Aku sama sekali tidak menyangka jika gadis itu adalah Hana.
“Kenapa
kamu tetap menyimpannya?”
“Aku
sengaja.” Hana terdiam sesaat. “Aku senang bisa berhasil menemukanmu. Aku
merengek pada Ayah agar masuk di sekolah yang sama dengan seragam yang kamu
kenakan dulu. Gila, bukan? Aku jatuh cinta padamu sejak dua setengah tahun
lalu, Ze. Aku takut jika hiasan itu aku kembalikan, kamu tidak membutuhkan
mantraku lagi.”
Aku
terkesiap. Hana mencintaiku?? Sebelum aku sempat membuka suara, Hana kembali
mengejutkanku.
“Kamu mau jadi pacarku?”
Aku
menggeleng. “Salah, Han. Harusnya aku yang memintamu. Bukan sebaliknya.”
Dia
terkekeh. “Kamu lambat, Ze. Aku tahu perasaanmu, tapi aku sudah bosan menunggu.
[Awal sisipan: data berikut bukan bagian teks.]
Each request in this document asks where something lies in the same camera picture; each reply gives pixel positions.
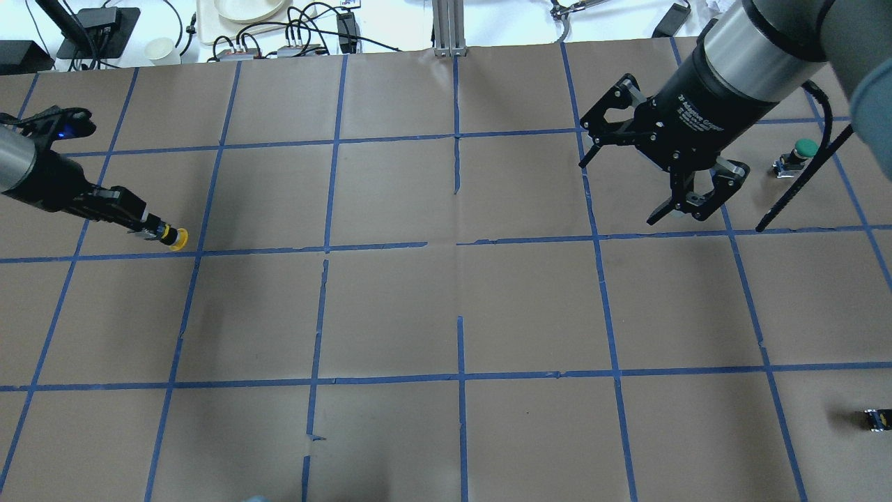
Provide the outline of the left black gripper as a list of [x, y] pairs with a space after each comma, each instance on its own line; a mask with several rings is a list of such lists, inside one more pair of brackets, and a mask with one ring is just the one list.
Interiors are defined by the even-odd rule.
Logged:
[[158, 241], [164, 220], [121, 185], [104, 188], [87, 180], [82, 166], [52, 149], [53, 143], [95, 133], [83, 107], [51, 106], [20, 119], [1, 114], [1, 190], [4, 196], [48, 213], [64, 212], [124, 226], [143, 241]]

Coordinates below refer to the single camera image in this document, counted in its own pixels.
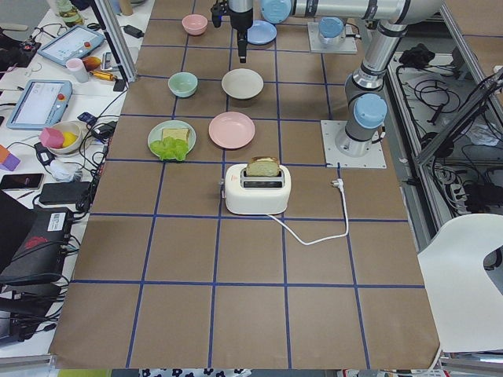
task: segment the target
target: blue plate
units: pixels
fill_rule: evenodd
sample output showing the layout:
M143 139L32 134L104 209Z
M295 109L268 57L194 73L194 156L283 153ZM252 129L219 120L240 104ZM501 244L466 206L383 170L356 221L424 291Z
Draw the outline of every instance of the blue plate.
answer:
M255 20L248 29L248 41L252 45L266 45L276 38L276 28L266 21Z

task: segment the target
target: white sticker
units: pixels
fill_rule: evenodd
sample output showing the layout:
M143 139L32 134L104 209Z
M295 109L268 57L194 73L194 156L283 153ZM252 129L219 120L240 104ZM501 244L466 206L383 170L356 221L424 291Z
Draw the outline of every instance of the white sticker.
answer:
M49 226L47 232L58 232L63 229L64 225L64 212L57 212L50 215Z

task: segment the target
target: pink plate
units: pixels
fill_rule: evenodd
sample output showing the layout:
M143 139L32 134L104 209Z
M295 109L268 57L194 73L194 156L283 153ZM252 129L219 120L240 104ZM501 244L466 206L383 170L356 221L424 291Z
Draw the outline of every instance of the pink plate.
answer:
M208 129L214 143L222 148L244 147L255 135L255 124L240 112L223 112L210 122Z

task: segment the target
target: red logo
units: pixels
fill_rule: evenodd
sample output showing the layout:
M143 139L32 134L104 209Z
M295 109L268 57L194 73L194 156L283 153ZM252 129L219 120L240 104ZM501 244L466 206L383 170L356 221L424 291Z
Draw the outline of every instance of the red logo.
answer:
M41 237L41 236L33 236L30 238L26 243L24 244L25 249L31 249L35 246L38 246L41 243L49 242L47 238Z

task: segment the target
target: bread slice
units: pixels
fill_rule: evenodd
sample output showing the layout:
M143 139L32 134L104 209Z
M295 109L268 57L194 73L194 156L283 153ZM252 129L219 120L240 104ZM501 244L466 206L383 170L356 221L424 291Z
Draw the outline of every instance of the bread slice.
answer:
M183 140L189 143L190 129L188 128L163 128L163 140L173 137L175 140Z
M248 177L277 177L280 173L280 162L275 157L254 157L246 166Z

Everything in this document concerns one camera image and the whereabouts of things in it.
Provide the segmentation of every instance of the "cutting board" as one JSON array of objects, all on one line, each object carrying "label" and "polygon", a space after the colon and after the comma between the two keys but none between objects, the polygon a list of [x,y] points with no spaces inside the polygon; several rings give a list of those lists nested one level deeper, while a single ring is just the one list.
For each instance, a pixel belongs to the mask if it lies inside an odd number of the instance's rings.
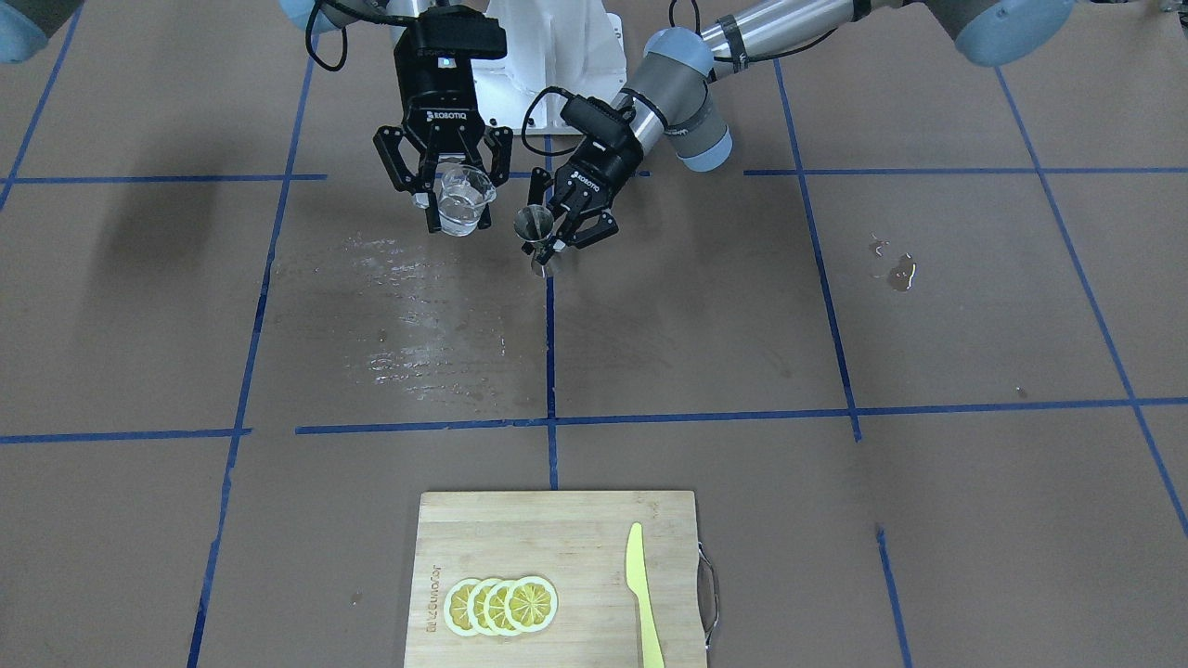
[{"label": "cutting board", "polygon": [[[665,668],[706,668],[693,492],[428,492],[421,497],[405,668],[643,667],[626,585],[631,524],[644,555]],[[465,578],[541,575],[557,590],[543,631],[461,637],[446,593]]]}]

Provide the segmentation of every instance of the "blue grid line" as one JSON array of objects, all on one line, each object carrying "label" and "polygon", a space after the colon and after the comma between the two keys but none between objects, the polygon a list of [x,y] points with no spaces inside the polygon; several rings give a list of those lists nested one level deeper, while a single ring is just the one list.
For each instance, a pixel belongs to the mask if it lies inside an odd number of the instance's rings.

Sebelum kita berpisah, bolehkah aku meminta agar hubungan kita jelas?”
Aku
menatap kedua mata onyx nya. Merasa sangat bersyukur karena ternyata cintaku
tidak bertepuk sebelah tangan. Aku memajukan posisi dudukku dan menggenggam
kedua tangannya. “Han, maukah kamu jadi pacar si gendut ini?”
Hana
tertawa sembari menganggukkan kepala. Aku berdiri lalu memeluknya. “Terima
kasih, Hana. Jarak dan waktu tak kan berarti. Karena kau akan selalu di hati.
Bagai detak jantung yang kubawa kemana pun ku pergi.”
“Tidak
romantis. Itu penggalan lirik lagu, Ze!” Hana memukul punggungku lalu
melepaskan pelukan kami.
Aku
tertawa dan mengacak rambutnya. “Aku sayang kamu, Hana.”